Action-space overlap. R^2CCL chooses (algorithm in {Balance, AllReduce, Recursive-AllReduce}, data partition ratio Y, failover NIC chain). DynamICCL chooses (algorithm, protocol, nChannels, numThreads). The algorithm sub-action is structurally identical; DynamICCL can extend R^2CCL's algorithm menu with Ring/Tree/CollNet variants and add the protocol axis.
Online re-planning trigger. R^2CCL only re-plans on detected failure; DynamICCL would generalize the trigger to any change in observed per-collective latency, treating link degradation as a smooth signal rather than a binary event.
Drop-in NCCL integration template. R^2CCL shows the ncclNet plugin layer plus tuner/planner is the right insertion point in modern NCCL versions -- DynamICCL should reuse this exact integration pattern for NCCL 2.18.3.
Cost-model baseline.
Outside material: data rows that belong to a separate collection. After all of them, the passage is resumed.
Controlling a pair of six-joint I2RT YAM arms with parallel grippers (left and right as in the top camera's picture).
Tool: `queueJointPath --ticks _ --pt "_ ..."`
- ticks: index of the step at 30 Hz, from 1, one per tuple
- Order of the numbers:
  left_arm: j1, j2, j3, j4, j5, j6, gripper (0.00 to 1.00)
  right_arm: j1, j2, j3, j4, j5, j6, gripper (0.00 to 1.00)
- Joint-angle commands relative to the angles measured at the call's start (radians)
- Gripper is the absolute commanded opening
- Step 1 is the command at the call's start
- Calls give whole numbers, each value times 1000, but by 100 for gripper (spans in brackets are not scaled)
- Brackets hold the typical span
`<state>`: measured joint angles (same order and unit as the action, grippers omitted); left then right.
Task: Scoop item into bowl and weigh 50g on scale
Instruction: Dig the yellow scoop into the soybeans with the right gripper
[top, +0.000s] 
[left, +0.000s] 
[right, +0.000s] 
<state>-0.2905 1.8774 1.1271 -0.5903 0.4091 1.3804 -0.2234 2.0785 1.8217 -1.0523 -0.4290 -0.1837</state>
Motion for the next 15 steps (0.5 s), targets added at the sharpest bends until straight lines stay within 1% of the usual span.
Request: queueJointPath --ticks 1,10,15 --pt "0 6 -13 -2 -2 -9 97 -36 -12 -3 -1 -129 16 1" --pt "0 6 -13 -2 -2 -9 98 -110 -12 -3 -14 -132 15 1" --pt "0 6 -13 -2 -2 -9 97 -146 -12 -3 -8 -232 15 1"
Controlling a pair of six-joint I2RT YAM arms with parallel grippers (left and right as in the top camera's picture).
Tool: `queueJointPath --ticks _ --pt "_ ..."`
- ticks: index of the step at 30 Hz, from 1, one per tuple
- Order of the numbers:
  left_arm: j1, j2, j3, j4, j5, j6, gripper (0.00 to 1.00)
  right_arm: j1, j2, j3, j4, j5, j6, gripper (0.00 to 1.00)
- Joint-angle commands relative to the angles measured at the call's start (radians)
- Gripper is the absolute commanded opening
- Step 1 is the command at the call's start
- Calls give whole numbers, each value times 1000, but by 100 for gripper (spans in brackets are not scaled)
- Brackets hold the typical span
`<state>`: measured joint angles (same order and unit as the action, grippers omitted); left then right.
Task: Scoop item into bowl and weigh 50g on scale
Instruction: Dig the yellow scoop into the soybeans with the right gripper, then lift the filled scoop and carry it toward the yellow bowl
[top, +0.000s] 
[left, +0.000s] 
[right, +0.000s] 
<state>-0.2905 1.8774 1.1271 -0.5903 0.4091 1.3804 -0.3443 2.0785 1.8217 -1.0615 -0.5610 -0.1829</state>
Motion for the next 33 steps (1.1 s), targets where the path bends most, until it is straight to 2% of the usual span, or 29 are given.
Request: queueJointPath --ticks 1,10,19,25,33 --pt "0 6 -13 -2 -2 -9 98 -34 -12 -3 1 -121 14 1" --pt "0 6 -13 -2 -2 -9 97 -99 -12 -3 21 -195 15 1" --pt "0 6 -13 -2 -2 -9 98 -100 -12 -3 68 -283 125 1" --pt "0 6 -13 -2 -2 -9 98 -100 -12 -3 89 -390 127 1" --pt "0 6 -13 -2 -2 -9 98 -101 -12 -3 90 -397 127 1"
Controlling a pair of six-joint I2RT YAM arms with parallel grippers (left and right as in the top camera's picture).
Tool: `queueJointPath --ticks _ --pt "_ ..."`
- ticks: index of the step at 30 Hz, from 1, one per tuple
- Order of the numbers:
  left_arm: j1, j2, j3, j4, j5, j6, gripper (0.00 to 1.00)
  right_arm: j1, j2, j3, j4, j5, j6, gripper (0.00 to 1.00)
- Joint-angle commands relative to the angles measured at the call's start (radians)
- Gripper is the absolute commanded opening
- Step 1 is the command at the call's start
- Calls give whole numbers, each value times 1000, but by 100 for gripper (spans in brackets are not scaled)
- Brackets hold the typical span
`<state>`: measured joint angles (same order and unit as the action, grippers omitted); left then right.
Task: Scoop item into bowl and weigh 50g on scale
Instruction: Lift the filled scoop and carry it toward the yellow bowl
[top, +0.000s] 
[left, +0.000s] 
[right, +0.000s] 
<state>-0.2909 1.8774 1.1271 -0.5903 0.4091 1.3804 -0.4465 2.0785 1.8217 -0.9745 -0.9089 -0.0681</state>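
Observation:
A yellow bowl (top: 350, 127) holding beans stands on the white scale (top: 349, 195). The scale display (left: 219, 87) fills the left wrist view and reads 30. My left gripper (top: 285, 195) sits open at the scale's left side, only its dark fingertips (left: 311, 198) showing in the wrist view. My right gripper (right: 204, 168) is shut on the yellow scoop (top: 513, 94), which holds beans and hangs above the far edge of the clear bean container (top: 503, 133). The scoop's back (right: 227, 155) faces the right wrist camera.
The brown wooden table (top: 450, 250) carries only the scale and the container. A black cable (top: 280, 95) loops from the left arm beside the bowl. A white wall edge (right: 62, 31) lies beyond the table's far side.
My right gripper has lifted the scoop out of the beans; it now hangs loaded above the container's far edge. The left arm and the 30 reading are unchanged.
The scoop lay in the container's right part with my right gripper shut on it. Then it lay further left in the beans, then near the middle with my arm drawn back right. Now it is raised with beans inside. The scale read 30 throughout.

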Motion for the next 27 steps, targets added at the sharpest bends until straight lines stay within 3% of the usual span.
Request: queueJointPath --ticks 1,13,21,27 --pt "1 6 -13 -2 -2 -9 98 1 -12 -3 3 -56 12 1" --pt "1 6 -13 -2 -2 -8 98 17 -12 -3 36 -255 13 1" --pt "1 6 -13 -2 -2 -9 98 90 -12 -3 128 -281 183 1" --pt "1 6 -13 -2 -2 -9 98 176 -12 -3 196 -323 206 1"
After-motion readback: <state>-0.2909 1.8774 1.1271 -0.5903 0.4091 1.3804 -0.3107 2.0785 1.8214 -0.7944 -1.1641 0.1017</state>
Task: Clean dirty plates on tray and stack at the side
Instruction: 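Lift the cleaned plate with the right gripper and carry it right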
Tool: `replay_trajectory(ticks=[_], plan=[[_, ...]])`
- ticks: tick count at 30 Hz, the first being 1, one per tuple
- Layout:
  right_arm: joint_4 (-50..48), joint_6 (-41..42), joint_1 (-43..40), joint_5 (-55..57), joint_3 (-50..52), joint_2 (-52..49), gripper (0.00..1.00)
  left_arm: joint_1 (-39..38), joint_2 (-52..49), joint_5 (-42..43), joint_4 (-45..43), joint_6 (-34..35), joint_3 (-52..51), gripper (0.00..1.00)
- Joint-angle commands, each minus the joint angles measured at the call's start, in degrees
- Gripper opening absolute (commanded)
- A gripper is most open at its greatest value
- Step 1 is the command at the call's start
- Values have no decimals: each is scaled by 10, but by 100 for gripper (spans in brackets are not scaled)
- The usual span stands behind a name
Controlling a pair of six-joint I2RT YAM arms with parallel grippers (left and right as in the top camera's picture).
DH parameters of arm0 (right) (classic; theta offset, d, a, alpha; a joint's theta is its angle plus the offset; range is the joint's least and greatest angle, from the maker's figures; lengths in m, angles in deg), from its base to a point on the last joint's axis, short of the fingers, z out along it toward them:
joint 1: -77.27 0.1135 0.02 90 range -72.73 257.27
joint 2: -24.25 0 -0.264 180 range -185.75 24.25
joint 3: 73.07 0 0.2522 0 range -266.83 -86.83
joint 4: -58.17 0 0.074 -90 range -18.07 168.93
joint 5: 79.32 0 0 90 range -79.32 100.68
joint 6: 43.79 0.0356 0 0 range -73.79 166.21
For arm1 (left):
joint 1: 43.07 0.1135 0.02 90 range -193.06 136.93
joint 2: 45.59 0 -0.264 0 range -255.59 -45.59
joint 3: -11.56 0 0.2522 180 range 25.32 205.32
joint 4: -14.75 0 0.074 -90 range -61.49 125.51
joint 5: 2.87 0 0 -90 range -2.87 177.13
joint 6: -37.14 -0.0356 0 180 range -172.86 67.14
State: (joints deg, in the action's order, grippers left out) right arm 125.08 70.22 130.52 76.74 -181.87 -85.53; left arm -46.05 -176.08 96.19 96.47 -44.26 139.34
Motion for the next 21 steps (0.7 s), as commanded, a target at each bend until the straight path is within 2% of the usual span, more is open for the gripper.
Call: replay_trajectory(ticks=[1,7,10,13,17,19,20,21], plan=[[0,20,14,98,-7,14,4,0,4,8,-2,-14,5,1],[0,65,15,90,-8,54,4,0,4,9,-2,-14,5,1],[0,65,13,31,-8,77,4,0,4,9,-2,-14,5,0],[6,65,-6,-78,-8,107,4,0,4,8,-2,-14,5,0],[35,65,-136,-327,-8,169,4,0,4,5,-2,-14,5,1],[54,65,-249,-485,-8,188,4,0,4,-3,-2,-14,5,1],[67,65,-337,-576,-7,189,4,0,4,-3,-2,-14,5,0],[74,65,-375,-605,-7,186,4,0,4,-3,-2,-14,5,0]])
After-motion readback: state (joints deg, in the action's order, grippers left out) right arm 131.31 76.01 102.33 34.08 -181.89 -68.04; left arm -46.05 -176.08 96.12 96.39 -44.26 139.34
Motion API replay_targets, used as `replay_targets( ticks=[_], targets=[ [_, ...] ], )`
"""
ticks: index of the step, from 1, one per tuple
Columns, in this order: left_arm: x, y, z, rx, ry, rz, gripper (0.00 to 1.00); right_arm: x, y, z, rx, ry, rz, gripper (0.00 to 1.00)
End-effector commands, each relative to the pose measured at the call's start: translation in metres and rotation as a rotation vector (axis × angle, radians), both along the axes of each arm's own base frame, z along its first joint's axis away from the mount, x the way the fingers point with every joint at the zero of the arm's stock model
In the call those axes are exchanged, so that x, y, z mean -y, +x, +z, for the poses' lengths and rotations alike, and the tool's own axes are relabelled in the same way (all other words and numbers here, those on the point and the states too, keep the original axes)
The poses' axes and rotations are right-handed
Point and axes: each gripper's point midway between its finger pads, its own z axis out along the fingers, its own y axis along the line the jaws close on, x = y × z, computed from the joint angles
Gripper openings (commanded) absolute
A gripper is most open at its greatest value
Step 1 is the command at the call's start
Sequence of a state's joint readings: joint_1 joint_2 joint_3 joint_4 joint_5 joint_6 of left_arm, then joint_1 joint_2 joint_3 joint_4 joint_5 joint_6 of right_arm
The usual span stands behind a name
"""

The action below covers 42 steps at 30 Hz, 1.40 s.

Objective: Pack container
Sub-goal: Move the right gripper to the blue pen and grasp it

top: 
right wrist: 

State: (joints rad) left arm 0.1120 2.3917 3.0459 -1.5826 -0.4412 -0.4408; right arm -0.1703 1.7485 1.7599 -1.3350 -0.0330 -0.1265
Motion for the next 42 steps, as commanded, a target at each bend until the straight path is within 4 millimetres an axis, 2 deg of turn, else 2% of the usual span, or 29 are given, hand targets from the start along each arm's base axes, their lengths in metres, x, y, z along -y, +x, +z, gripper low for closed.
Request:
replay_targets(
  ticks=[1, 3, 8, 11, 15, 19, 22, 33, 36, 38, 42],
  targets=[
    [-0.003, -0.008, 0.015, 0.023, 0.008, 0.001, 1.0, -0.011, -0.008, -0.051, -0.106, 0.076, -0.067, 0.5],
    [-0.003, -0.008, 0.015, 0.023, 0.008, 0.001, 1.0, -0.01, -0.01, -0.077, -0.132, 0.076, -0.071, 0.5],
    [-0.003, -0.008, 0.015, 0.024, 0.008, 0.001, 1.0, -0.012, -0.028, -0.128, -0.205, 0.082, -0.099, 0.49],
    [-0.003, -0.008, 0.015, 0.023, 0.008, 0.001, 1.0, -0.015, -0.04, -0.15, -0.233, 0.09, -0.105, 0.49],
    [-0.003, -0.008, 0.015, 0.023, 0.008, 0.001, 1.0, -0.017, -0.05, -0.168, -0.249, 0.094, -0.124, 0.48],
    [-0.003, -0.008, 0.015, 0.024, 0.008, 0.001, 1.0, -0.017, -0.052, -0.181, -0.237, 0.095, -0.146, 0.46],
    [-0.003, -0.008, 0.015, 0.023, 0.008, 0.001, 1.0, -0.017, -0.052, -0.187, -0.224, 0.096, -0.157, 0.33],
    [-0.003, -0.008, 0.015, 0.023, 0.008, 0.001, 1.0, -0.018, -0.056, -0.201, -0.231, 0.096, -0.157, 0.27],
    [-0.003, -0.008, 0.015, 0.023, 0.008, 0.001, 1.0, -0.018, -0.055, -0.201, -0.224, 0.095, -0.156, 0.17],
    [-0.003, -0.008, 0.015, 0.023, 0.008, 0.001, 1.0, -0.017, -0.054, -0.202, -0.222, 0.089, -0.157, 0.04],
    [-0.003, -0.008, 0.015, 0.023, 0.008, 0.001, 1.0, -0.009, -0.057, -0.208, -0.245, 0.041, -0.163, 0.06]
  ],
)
R^2CCL's alpha-beta T(Y) and the threshold proof give DynamICCL a strong analytical baseline to beat with RL, and a sanity check: when the network is healthy and homogeneous, the RL policy should converge close to R^2CCL's analytical optimum.
Failure-mode coverage gap. R^2CCL's stated limitations (NVLink-fabric faults, switch outages, partial-degradation that is not yet a hard CQ error) are exactly the regimes where a learned policy could exploit subtle latency signals before a hard failure fires.